### Problem requirements
Exactly as written, output each of the lines below, with no images.
****************************************
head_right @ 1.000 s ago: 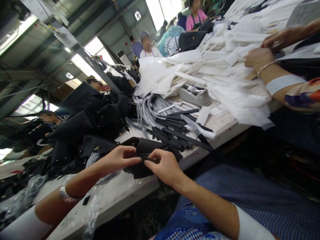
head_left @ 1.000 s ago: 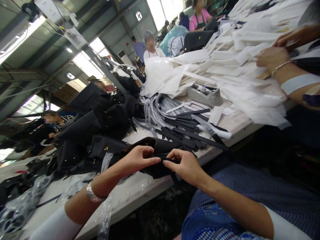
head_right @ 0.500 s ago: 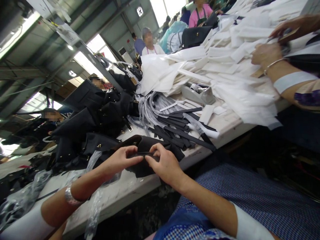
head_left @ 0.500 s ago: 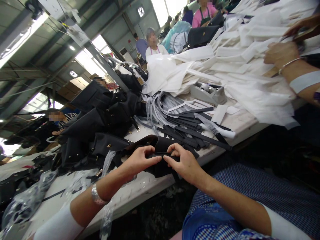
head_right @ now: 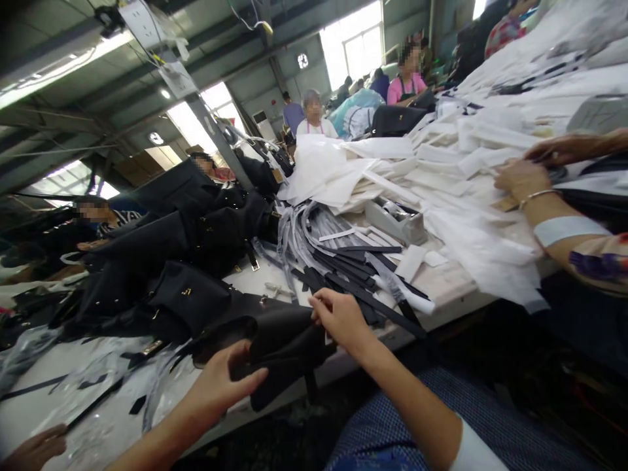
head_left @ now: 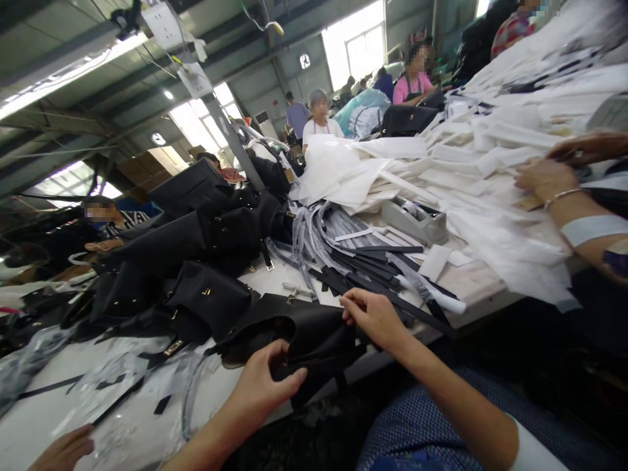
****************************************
### Response below
head_right @ 1.000 s ago: 
head_left @ 1.000 s ago: 
head_right @ 0.500 s ago: 
head_left @ 0.500 s ago: 
head_right @ now: 
head_left @ now: 

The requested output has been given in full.